- Input data -
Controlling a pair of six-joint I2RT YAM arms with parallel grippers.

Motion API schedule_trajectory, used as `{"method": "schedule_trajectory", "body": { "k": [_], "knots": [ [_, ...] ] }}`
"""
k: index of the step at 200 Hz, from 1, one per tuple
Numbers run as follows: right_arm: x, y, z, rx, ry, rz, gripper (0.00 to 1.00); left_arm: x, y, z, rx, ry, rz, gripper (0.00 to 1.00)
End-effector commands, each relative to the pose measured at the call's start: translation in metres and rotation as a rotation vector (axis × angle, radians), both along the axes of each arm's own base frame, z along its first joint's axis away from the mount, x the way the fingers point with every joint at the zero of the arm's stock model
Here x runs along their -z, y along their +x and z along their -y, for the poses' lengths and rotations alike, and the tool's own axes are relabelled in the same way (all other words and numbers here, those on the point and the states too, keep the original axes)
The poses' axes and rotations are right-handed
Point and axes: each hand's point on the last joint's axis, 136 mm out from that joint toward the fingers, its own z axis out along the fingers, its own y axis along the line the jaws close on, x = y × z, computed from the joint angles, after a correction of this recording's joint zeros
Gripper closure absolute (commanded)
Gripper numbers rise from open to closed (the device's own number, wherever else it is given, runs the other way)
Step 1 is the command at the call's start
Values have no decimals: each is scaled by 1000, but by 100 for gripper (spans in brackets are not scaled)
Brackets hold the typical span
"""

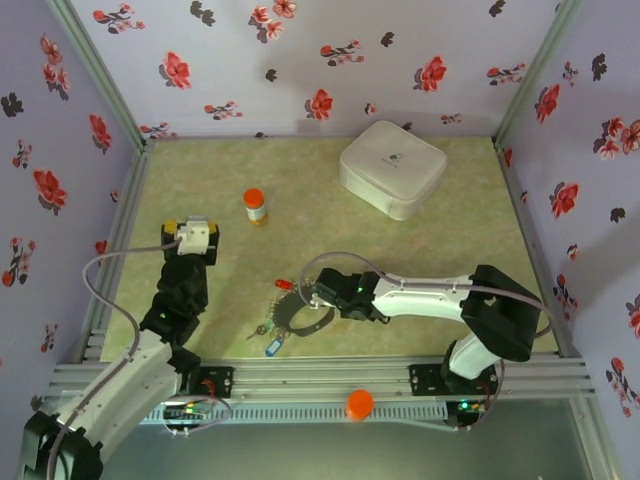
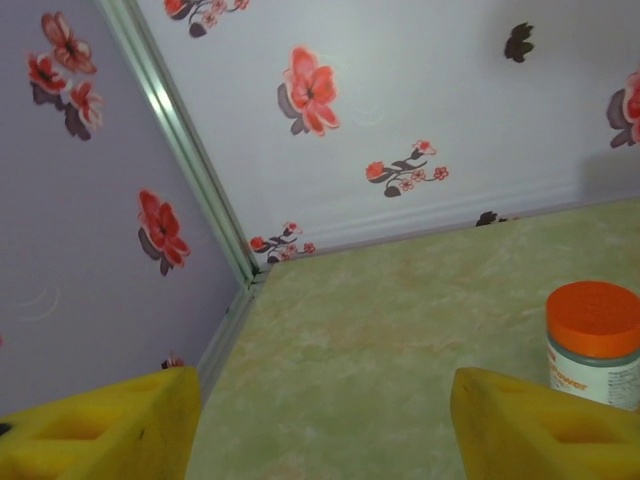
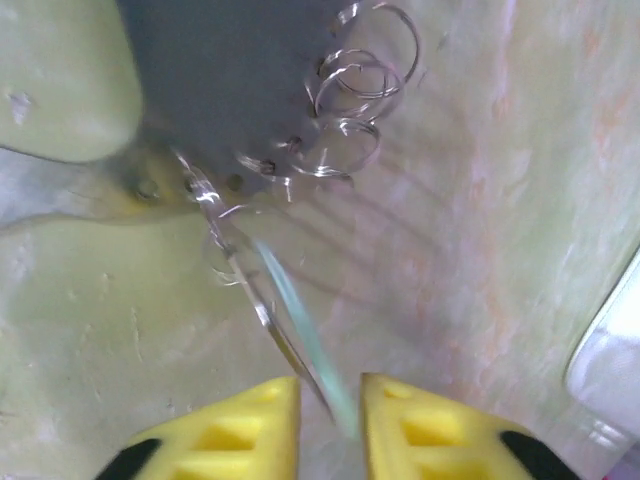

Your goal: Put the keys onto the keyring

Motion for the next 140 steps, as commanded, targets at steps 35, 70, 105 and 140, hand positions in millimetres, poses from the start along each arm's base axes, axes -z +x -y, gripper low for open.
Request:
{"method": "schedule_trajectory", "body": {
  "k": [35,70,105,140],
  "knots": [
    [-29,10,33,120,59,19,53,11,13,-10,-8,-114,-35,21],
    [-109,52,26,384,651,151,37,24,20,-17,-38,-146,-93,9],
    [-161,104,105,745,1073,420,27,52,30,-23,-16,-295,-207,7],
    [-131,129,201,1029,1172,659,27,71,38,-39,-66,-279,-206,7]
  ]
}}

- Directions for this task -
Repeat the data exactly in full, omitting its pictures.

- Response below -
Controlling a pair of six-joint I2RT YAM arms with parallel grippers.

Motion API schedule_trajectory, used as `{"method": "schedule_trajectory", "body": { "k": [_], "knots": [ [_, ...] ] }}`
"""
k: index of the step at 200 Hz, from 1, one per tuple
Numbers run as follows: right_arm: x, y, z, rx, ry, rz, gripper (0.00 to 1.00); left_arm: x, y, z, rx, ry, rz, gripper (0.00 to 1.00)
End-effector commands, each relative to the pose measured at the call's start: translation in metres and rotation as a rotation vector (axis × angle, radians), both along the axes of each arm's own base frame, z along its first joint's axis away from the mount, x the way the fingers point with every joint at the zero of the arm's stock model
Here x runs along their -z, y along their +x and z along their -y, for the poses' lengths and rotations alike, and the tool's own axes are relabelled in the same way (all other words and numbers here, those on the point and the states too, keep the original axes)
The poses' axes and rotations are right-handed
Point and axes: each hand's point on the last joint's axis, 136 mm out from that joint toward the fingers, its own z axis out along the fingers, its own y axis along the line the jaws close on, x = y × z, computed from the joint angles, after a correction of this recording's joint zeros
Gripper closure absolute (commanded)
Gripper numbers rise from open to closed (the device's own number, wherever else it is given, runs the other way)
Step 1 is the command at the call's start
Values have no decimals: each is scaled by 1000, but by 100 for gripper (spans in brackets are not scaled)
Brackets hold the typical span
"""


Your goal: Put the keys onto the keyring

Motion for the next 140 steps, as commanded, targets at steps 35, 70, 105 and 140, hand positions in millimetres, poses from the start along each arm's base axes, axes -z +x -y, gripper low for open.
Request:
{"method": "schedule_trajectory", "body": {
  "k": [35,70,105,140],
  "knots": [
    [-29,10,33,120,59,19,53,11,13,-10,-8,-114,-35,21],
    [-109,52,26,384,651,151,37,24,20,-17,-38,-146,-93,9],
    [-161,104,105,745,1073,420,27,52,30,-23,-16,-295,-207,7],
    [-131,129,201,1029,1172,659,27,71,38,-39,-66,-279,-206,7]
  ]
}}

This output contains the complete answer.